About 650,000 public sector workers went on strike and thousands joined protests across Tunisia on Thursday over the government’s refusal to raise wages amid threats from international lenders to stop financing Tunisia’s tattered economy.

Raising the pressure on the government, the UGTT approved plans for a nationwide strike that includes public employees and state companies on 17 January 2018.

Prime Minister Youssef Chahed conceded that pay was an issue, but added that any agreement must take into account the public finances.

Chahed told parliament that the country faced a problem of a decline in power purchasing and high inflation.

“There is a real problem in the decline in purchasing power and high inflation and the decline of public services.
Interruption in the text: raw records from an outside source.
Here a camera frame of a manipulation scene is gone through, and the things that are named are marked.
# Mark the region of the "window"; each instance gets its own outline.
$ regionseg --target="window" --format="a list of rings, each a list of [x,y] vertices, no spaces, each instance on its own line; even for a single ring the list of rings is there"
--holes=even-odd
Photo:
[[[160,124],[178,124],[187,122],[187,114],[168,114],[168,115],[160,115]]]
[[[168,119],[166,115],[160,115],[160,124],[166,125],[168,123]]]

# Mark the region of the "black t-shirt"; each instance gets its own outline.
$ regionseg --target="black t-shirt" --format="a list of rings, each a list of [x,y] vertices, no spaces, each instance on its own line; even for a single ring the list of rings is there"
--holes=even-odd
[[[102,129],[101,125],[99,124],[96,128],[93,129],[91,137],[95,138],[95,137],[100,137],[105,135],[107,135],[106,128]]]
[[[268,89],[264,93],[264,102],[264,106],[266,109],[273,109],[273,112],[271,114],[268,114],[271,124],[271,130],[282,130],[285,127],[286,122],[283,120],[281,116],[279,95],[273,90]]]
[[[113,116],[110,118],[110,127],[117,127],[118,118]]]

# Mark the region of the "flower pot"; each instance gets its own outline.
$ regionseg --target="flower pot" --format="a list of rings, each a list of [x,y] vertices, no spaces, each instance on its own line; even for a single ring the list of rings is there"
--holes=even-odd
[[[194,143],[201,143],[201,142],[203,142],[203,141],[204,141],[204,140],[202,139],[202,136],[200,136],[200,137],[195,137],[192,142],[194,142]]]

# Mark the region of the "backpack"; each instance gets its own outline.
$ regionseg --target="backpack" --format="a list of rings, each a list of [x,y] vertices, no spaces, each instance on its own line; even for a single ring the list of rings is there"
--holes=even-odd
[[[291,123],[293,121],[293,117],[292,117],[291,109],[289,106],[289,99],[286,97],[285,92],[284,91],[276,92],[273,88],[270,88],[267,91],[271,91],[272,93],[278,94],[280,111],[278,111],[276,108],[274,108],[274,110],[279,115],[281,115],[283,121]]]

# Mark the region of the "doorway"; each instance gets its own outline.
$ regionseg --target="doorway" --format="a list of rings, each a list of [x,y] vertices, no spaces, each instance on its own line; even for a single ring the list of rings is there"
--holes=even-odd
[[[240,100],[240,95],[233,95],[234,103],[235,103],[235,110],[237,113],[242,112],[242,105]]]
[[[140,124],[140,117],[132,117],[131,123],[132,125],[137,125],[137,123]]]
These will be our priorities in the next period.”

Government had said it does not have the money to pay for the increases strikers want, worth about DT2 billion ($690 million) in total.

Under pressure from the International Monetary Fund (IMF) and a deepening political crisis, Chahed is battling to cut the budget deficit to about 4.9% of GDP this year and 3.9% in 2019 from 6.2% last year.

His unpopular reforms include cuts to the public sector, state companies and fuel subsidies.

Tunisia’s economy has been in turmoil since autocrat Zine al-Abidine Ben Ali was toppled in a 2011 uprising sparked by anger at unemployment and poverty and record levels of inflation.

The State Institute of Strategic Studies says real purchasing power has fallen by 40% since 2014.